§ ASSIGNMENT
In the material below, find each line that contains the word "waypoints" and copy it.

GIVEN INFORMATION Block Start

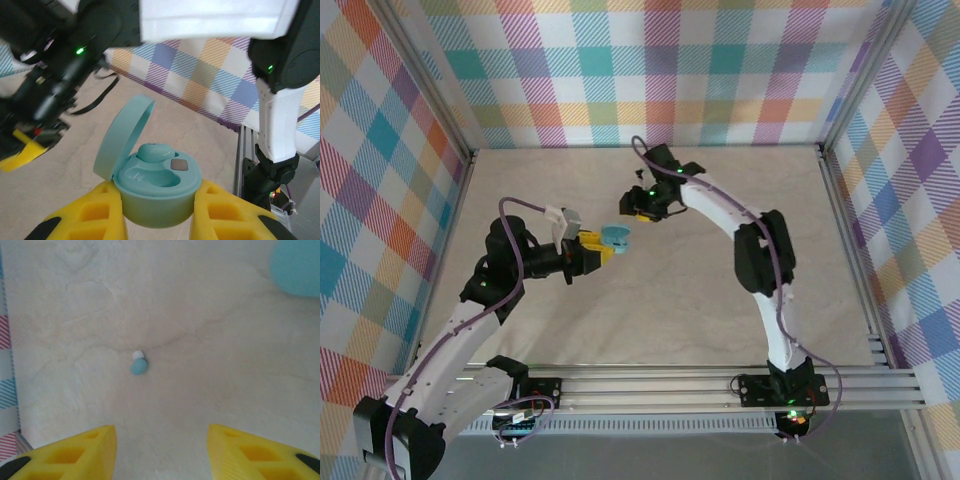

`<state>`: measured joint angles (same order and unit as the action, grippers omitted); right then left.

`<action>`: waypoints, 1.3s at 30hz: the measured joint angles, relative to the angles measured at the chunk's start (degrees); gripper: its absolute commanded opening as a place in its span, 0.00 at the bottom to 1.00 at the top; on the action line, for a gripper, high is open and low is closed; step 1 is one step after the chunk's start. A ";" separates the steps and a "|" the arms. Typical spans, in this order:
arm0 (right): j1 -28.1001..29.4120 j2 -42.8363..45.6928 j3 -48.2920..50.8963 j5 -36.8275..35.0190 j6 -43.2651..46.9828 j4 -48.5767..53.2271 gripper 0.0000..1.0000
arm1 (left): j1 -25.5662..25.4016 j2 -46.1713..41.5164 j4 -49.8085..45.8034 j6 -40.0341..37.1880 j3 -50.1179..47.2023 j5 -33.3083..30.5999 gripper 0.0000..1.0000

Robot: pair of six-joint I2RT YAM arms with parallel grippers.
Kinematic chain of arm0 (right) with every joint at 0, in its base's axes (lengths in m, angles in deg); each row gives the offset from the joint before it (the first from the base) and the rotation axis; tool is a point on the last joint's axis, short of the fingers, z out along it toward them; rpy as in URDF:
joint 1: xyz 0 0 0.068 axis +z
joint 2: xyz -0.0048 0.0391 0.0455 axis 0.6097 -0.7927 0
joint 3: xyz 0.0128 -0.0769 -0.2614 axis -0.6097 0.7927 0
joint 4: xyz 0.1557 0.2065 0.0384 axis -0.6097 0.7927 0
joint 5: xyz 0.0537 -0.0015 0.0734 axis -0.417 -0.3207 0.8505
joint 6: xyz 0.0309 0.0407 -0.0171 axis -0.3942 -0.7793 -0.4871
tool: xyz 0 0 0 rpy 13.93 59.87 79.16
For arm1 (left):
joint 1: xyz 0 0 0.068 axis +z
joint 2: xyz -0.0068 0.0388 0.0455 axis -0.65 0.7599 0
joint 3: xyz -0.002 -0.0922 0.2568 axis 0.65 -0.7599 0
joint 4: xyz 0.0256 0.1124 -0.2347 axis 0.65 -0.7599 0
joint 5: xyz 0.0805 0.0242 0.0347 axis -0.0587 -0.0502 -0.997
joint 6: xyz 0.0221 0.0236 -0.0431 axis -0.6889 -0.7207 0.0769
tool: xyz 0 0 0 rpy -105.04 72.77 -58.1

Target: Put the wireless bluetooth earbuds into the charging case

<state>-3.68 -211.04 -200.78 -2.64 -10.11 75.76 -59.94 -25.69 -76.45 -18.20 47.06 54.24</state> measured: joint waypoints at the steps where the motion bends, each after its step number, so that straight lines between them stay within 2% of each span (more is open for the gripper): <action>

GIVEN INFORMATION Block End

§ WRITTEN SOLUTION
`<action>`: waypoints, 1.3s at 30hz: the measured joint angles, relative to the angles measured at the chunk's start (degrees); gripper: its absolute commanded opening as a place in its span, 0.00 at the bottom to 1.00 at the top; on the action line, for a gripper, high is open and low is closed; step 1 is one step after the chunk's start. A ";" separates the steps and a "|" the arms. Typical spans, in this order:
<state>-3.68 -211.04 -200.78 -2.64 -10.11 75.76 -59.94 -25.69 -76.45 -18.20 47.06 54.24</state> measured: joint waypoints at the steps where the motion bends, each after its step number, so that straight lines between them stay within 2% of each span (more is open for the gripper): <action>

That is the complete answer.